Another reason for this devotion to Yugoslavia was the experience of the war and the Nazi ravages of Yugoslav prisoners of war on the Blood Road. Evensmo got several projects with the Yugoslavs, but they did not always go painlessly. Today, Tito makes it sharp on the list of history's worst mass murderers. The dictator's manipulative work to pit the various nationalities against each other in order to stabilize his regime, we see today the tragic consequences of. The conclusion is that Evensmo's attitude towards Yugoslavia is far from the classic Steigan syndrome vis-à-vis Pol Pot (Former AKP (ml) leader Pål Steigan went to great lengths to support the Khmer Rouge in Cambodia, editor's note), the submissiveness of the Silesian pilgrim to mass murderers.

No illusions

Was he politically naive? No, but it strikes that Norwegian left-wing socialism seems strangely un-theoretical. It may sound strange, and I can only support this point of view after a more thorough examination of Orienterings vintages. But in the 50s and 60s there was an intense social science and historical debate both in Europe and in the United States about American and Soviet society. Bromark and Tretvoll do not tell us much if this was reflected in Norway.

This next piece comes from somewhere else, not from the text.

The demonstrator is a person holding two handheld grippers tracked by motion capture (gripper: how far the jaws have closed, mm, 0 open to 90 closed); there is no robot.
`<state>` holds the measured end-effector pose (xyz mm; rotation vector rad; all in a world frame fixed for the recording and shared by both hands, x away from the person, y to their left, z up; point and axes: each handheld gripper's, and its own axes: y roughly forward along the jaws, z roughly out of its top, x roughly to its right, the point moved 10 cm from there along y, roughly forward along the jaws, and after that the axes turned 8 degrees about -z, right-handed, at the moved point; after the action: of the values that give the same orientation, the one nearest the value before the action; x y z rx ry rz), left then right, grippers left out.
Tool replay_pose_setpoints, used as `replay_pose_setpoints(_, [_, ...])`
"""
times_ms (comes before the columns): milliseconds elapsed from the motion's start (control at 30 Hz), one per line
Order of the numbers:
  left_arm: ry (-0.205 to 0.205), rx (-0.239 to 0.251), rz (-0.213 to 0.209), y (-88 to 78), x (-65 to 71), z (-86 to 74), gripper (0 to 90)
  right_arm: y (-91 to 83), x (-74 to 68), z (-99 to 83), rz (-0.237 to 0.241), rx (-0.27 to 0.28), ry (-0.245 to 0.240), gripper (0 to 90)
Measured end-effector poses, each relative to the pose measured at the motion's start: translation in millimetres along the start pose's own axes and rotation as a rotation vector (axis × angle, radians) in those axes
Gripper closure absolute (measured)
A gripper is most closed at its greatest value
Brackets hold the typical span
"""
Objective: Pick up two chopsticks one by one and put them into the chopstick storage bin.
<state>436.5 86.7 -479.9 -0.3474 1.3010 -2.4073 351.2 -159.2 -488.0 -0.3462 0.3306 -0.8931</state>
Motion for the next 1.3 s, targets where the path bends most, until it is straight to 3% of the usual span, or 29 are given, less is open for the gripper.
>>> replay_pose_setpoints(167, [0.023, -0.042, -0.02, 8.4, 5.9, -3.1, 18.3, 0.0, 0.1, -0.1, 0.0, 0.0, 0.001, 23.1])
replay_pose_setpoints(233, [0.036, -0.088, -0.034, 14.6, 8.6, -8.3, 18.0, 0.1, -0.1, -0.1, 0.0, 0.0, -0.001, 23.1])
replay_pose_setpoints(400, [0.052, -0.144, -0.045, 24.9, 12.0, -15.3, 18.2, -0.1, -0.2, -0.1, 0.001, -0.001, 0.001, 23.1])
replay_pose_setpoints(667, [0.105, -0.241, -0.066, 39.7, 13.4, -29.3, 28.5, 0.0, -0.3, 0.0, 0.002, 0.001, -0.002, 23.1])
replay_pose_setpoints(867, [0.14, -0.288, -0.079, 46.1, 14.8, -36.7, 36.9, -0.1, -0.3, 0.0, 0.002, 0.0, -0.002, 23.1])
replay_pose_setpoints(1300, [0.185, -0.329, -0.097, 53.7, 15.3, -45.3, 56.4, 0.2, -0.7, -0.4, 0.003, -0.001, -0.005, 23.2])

What is clear is that SF was illusory about the USSR. We did not get an illiberal left as in France (with Sartre as a classic exponent). A left-hand side that went over stag in logical saltomortals to excuse the tyranny of the Soviet Union ("one must expect some eggs to be crushed in such a gigantic liberation project for humanity"). Here SF went clear, and it is obvious that Sigurd Evensmo must be counted among those who prevented this opportunistic romance. Here lies his significant historical location.

Bromark and Tretvoll have written one of the most important books of the autumn – well-written, well-documented, captivating. We could have wanted comparative perspectives with the rest of the Nordic region (how did Evensmo and the rest of SF relate to the Danish SF and the Swedish Communists, for example?) And we could have wanted a closer discussion of SF's view of democracy. Did SF and SV, for example, have any idea of ​​a socialist democracy? Precisely the fact that this biography gives rise to such desires shows its interest-inspiring qualities.

Death is devouringly annoying. I should have liked to see Sigurd Evensmo's assessment today of the political journey of life he carried out. His great sorrow – probably – over the Yugoslav tragedy, his probably not so great surprise over the fall of the Soviet Union, his reflections on world politics, the rise of China and the problems of the United States. Would he have seen Tito's responsibility for the dissolution of the republic in the 90s? Then we could have heard the Silver Voice again. And then maybe we could have gotten him from smoking so terribly.

A great book! ■

Reviewed by Bernt Hagtvet

Bernt Hagtvet is professor of political science at UiO. His latest publication is The Black Book of Genocide. Political mass violence and systematic human rights violations in the 20th century (ed.) University Publishers 08.